Required work >> For the records below, tally every line that has the word "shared" and reply with the number alone.
BEGIN Extracted records
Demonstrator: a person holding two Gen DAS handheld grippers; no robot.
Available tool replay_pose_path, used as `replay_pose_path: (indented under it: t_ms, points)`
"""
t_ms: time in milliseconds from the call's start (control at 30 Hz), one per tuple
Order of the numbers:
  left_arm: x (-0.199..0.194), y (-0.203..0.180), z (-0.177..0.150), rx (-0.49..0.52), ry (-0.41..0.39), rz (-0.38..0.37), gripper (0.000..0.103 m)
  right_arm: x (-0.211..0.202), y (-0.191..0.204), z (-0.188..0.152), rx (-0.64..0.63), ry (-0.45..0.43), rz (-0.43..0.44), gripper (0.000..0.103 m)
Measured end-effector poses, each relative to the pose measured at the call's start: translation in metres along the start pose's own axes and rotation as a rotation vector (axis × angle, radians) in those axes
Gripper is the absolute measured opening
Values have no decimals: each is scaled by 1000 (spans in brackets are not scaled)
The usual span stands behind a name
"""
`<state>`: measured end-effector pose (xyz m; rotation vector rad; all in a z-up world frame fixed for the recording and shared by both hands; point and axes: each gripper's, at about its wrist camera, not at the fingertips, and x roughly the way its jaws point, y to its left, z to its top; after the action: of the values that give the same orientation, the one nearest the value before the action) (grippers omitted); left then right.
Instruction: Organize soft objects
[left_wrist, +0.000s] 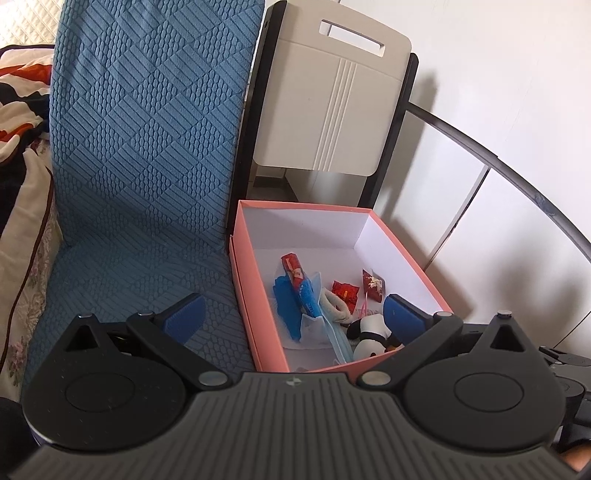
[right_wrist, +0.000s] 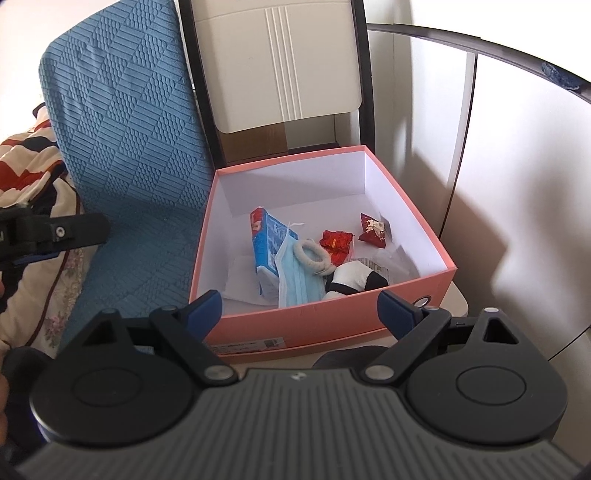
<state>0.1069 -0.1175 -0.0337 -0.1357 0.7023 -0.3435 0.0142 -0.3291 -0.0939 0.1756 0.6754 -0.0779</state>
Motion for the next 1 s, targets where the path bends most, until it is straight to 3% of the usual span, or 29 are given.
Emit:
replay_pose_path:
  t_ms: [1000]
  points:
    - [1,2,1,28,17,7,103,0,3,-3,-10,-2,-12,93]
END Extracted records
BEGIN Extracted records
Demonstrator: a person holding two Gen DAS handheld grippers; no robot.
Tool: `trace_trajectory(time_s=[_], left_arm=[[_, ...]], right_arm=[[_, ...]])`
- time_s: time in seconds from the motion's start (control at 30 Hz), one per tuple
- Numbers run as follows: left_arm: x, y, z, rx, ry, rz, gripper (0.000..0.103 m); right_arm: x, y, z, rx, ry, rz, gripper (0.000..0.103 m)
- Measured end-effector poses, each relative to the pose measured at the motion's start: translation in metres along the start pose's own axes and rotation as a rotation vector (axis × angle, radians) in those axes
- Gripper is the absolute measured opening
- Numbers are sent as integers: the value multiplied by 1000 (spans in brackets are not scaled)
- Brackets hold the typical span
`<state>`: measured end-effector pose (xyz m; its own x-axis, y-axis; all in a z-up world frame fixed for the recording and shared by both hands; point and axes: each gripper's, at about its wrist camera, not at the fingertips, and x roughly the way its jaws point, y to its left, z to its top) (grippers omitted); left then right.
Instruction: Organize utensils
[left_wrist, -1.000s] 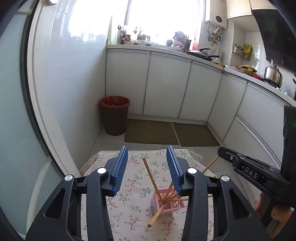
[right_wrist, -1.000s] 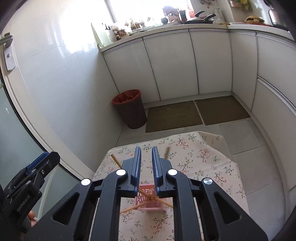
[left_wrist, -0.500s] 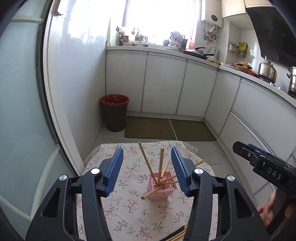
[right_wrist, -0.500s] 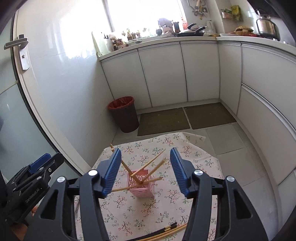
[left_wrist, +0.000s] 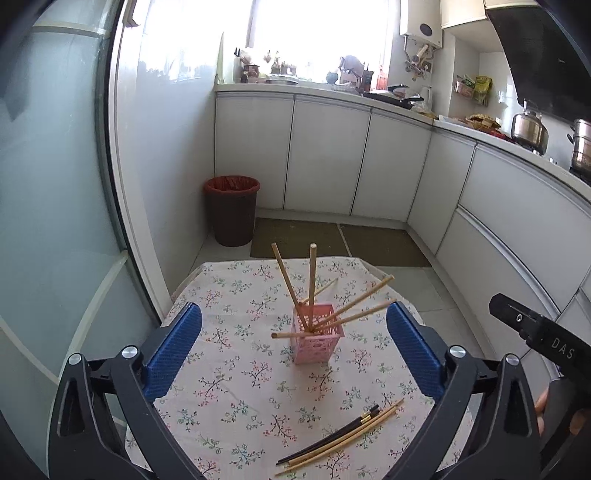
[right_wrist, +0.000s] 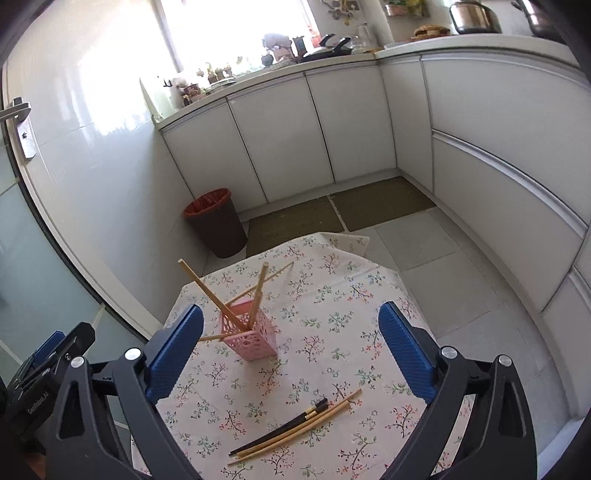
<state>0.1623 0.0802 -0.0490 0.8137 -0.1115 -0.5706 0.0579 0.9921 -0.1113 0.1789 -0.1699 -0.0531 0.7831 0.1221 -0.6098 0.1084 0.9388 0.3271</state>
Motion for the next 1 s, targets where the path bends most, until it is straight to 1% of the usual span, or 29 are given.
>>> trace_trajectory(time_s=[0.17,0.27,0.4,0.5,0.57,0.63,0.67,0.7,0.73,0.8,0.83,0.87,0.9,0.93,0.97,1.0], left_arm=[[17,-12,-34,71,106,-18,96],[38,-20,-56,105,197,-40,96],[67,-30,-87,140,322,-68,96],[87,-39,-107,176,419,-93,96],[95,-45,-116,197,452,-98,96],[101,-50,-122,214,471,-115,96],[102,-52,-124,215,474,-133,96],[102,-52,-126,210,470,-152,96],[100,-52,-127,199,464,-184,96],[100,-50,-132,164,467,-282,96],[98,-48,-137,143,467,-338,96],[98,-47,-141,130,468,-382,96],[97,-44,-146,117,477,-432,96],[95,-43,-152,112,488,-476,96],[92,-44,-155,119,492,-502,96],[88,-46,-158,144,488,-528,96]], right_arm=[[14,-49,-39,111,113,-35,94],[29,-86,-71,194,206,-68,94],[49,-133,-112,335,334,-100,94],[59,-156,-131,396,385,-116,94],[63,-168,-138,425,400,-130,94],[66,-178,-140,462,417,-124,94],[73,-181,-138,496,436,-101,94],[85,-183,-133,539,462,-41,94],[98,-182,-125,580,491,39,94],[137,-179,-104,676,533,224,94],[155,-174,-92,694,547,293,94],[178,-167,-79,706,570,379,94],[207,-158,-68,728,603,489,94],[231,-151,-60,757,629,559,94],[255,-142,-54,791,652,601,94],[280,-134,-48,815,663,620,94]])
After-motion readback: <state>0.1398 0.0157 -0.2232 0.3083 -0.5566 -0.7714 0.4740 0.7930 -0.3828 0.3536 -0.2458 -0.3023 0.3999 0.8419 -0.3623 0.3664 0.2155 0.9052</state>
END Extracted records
Reply >> 2